**Instructions to follow**
From the listing below, copy every line with the word "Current".

======== Record excerpts ========

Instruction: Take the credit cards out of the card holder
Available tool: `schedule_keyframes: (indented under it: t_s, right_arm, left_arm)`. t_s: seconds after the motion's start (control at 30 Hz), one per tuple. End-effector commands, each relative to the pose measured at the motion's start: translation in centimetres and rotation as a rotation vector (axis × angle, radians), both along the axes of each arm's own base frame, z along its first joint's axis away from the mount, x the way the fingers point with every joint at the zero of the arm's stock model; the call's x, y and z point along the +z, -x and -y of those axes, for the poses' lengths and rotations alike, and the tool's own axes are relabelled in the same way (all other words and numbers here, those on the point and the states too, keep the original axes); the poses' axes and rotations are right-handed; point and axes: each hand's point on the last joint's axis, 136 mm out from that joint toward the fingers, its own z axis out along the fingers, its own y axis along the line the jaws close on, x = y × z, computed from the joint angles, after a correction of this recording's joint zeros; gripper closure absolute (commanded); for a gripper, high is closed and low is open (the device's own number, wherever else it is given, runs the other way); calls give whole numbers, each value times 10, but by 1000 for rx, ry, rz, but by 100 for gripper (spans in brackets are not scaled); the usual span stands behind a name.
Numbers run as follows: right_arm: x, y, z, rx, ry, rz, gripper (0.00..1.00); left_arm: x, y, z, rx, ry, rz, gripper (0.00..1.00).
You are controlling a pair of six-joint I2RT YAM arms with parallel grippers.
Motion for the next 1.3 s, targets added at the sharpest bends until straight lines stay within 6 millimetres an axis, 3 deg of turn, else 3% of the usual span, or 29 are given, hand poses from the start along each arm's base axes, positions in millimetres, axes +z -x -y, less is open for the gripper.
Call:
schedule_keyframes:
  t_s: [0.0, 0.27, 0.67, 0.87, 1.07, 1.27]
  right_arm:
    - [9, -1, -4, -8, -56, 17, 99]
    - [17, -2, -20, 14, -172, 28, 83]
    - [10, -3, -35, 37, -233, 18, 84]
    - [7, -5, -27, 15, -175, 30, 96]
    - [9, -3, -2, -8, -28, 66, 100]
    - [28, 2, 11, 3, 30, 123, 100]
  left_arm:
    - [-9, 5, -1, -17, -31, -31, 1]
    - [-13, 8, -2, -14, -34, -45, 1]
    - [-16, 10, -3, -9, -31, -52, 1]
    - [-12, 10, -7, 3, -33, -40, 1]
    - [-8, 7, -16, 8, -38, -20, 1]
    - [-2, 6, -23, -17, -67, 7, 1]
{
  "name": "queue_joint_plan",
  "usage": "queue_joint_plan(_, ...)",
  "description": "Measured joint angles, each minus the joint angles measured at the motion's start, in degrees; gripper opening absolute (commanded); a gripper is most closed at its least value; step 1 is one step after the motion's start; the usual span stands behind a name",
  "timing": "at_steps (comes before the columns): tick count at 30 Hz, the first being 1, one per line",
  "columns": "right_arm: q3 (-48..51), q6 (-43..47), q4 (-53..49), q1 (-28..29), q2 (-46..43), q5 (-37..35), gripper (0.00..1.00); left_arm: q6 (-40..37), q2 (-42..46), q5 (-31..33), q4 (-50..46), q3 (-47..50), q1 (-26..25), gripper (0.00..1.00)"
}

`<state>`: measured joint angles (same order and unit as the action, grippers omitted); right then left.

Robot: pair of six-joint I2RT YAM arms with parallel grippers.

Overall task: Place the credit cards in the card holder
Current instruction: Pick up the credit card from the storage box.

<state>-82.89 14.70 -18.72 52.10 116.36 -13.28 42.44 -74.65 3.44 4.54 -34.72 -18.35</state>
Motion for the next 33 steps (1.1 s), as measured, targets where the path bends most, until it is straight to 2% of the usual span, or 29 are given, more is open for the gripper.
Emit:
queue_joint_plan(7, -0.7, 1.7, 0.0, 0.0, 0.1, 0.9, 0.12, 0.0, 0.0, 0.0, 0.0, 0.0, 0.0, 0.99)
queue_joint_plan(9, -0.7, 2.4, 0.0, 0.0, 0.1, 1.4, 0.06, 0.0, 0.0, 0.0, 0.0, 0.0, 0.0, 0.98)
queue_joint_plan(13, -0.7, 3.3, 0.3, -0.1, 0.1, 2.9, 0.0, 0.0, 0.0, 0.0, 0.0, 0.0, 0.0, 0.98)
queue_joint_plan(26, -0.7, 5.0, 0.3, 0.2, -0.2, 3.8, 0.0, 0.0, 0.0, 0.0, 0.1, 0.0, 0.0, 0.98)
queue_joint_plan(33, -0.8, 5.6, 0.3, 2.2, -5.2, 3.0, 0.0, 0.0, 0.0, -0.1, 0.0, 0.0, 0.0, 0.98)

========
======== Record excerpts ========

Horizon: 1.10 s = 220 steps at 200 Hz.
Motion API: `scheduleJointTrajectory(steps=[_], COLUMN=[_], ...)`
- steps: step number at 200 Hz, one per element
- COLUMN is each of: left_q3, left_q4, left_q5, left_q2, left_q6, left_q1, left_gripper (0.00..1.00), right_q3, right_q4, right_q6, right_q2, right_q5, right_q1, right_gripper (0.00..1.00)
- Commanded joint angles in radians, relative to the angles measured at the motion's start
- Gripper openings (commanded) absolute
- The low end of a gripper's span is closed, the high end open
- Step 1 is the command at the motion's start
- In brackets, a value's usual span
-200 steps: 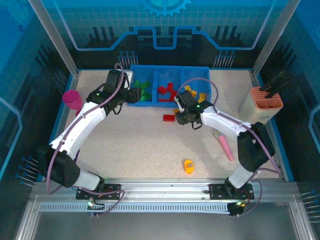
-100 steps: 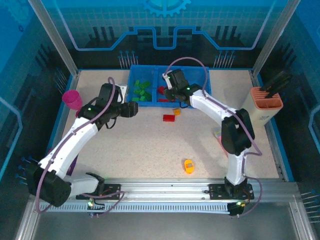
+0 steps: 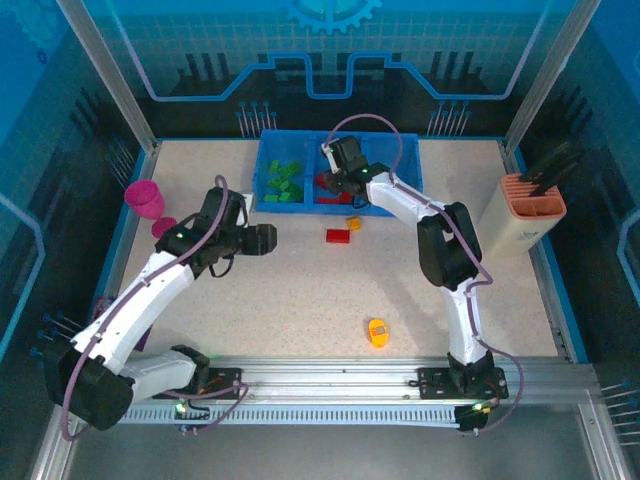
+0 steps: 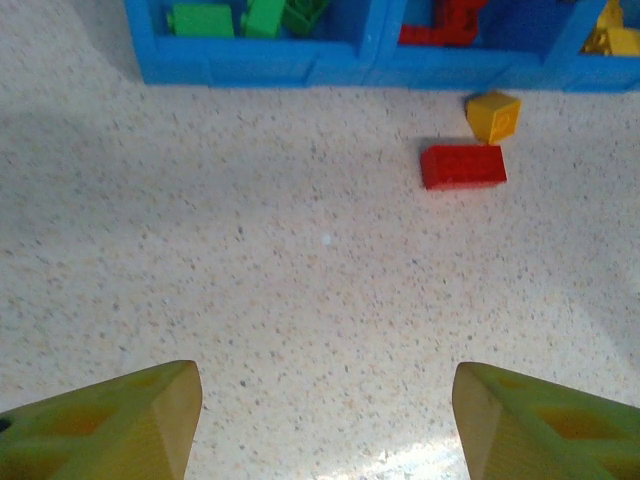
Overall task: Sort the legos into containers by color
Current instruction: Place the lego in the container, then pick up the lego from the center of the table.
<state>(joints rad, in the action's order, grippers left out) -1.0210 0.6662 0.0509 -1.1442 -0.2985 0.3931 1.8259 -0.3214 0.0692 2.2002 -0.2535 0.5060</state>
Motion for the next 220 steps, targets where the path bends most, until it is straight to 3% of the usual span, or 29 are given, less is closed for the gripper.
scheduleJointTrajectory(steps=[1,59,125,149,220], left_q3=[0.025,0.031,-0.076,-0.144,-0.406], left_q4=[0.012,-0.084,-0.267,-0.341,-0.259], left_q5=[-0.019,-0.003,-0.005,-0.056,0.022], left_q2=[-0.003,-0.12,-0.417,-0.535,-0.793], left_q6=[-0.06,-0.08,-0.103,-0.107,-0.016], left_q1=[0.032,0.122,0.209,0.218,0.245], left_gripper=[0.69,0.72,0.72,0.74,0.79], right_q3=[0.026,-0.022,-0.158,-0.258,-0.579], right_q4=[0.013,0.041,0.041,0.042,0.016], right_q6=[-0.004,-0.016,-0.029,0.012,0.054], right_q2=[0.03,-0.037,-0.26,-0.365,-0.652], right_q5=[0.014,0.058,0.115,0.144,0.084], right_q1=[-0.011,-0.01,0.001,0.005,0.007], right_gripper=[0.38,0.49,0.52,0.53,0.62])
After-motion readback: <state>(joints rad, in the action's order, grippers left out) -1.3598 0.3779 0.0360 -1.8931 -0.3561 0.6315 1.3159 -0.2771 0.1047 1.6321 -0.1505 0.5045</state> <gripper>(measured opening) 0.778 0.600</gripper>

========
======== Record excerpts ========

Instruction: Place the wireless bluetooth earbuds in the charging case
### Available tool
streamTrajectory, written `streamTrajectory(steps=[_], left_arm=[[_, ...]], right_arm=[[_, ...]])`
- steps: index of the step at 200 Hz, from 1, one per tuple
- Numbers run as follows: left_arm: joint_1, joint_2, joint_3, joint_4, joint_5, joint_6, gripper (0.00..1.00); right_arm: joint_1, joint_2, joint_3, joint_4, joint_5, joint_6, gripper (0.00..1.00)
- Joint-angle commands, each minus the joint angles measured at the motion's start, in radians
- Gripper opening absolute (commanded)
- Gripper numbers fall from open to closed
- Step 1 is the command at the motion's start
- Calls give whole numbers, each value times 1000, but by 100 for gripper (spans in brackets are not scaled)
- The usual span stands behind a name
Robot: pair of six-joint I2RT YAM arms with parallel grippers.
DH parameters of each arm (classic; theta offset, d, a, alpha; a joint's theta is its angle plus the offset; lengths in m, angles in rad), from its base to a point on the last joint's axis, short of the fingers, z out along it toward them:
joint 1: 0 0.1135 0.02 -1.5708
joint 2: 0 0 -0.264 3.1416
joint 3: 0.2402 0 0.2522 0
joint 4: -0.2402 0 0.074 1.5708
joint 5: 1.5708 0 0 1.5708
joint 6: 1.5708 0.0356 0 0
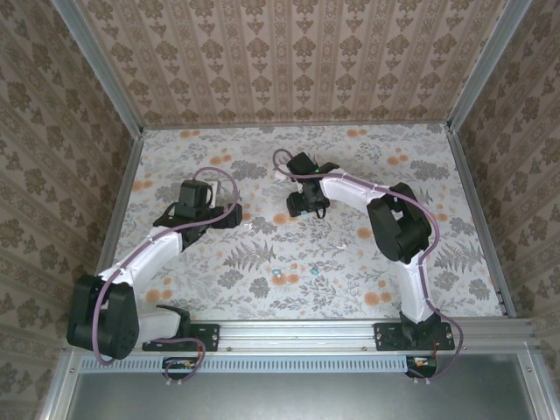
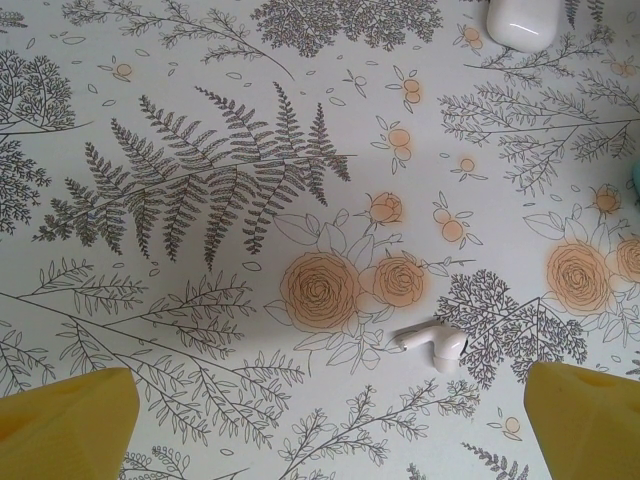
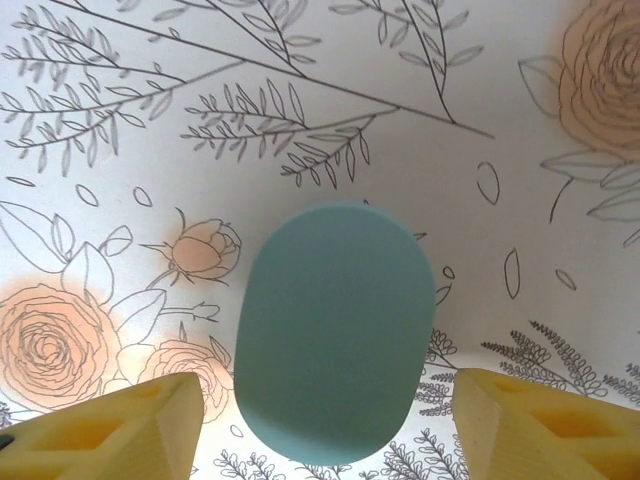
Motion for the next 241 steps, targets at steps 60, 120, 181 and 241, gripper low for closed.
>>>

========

**Expected output**
Current instruction: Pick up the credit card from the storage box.
Current instruction: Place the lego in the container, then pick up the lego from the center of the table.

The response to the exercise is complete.